Closed
Description
Found when tracking down what was going on with this question about performance.
First the case that makes sense:
>>> s = pd.Series(range(10**3), dtype=np.int32)
>>> s.dtype
dtype('int32')
>>> s.dtype.type
<type 'numpy.int32'>
>>> s.dtype.type in pd.lib._TYPE_MAP
True
>>>
>>> orig_sum_type = (s+s).dtype.type
>>> orig_sum_type
<type 'numpy.int32'>
>>> orig_sum_type in pd.lib._TYPE_MAP
True
Now let's increase the length of the series.
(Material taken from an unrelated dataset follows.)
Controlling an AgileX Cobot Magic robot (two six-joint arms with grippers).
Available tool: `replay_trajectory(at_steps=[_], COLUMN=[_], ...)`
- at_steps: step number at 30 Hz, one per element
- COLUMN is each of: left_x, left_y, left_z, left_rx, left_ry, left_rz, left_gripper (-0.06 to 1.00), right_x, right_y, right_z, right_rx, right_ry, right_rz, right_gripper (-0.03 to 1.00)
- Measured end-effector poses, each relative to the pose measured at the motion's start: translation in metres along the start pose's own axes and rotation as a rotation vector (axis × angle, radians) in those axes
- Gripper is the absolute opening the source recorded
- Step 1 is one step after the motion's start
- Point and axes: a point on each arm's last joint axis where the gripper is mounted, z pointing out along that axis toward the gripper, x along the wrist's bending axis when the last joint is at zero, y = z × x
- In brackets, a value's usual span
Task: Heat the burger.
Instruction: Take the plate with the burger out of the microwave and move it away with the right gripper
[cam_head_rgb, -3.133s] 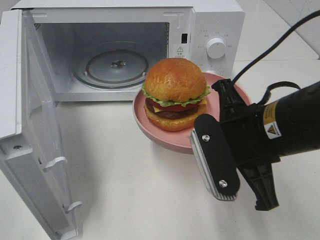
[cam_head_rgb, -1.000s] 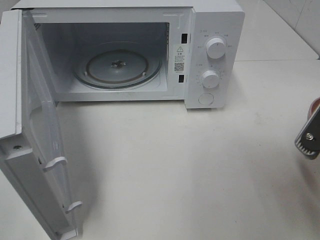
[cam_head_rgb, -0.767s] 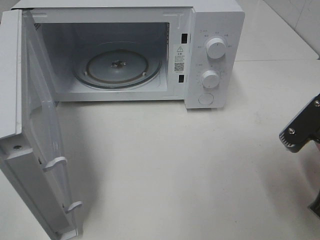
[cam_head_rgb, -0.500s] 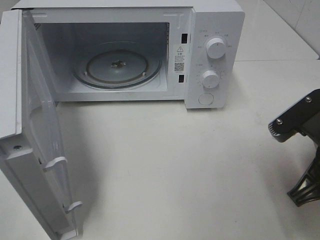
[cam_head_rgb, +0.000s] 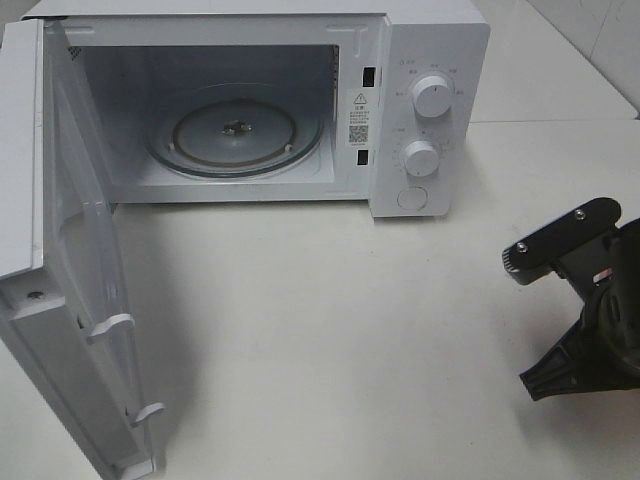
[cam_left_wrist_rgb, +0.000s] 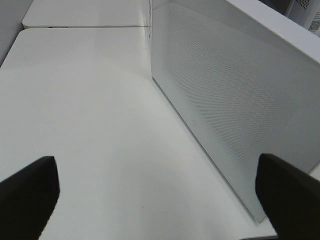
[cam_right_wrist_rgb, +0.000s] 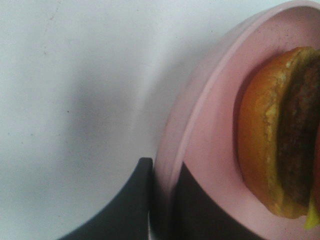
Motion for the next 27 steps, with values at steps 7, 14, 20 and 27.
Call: replay_trajectory(at_steps=[7, 14, 20, 27], left_x=[0.0, 0.0, 0.0, 0.0], left_y=[0.0, 0.0, 0.0, 0.0], left_z=[0.0, 0.0, 0.0, 0.0], left_rx=[0.0, 0.0, 0.0, 0.0], left_ry=[0.0, 0.0, 0.0, 0.0], left_rz=[0.0, 0.0, 0.0, 0.0], left_gripper=[0.99, 0.99, 0.99, 0.99], right_x=[0.01, 0.02, 0.026, 0.03], right_y=[0.003, 0.003, 0.001, -0.002], right_z=[0.01, 0.027, 0.035, 0.043], right_rx=[-0.011, 0.009, 0.028, 0.054], right_ry=[0.004, -0.038, -0.053, -0.072], right_rz=[0.009, 0.011, 0.025, 0.033], right_gripper=[0.08, 0.08, 0.08, 0.12])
>>> s = pd.Series(range(10**5), dtype=np.int32)
>>> s.dtype
dtype('int32')
>>> s.dtype.type
<type 'numpy.int32'>
>>> s.dtype.type in pd.lib._TYPE_MAP
True
>>>
>>> new_sum_type = (s+s).dtype.type
>>> new_sum_type
<type 'numpy.int32'>
>>> new_sum_type in pd.lib._TYPE_MAP
False
.. wait, what?
>>> orig_sum_type, new_sum_type
(<type 'numpy.int32'>, <type 'numpy.int32'>)
>>> orig_sum_type == new_sum_type
False
>>> orig_sum_type is new_sum_type
False
>>> np.int32 is orig_sum_type
True
>>> np.int32 is new_sum_type
False
We've now got a new numpy.int32
type floating around, not equal to the one in numpy
. The crossover seems to be at 10k:
>>> def find_first():
... for i in range(1, 10**5):
... s = pd.Series(range(i), dtype=np.int32)
... if (s+s).dtype.type not in pd.lib._TYPE_MAP:
... return i
...
>>> find_first()
10001
ISTM that this lack of recognition of the dtype as in _TYPE_MAP
prevents the early exit from being taken in infer_dtype
upon recognition that it's an integer dtype, and that slows things down considerably.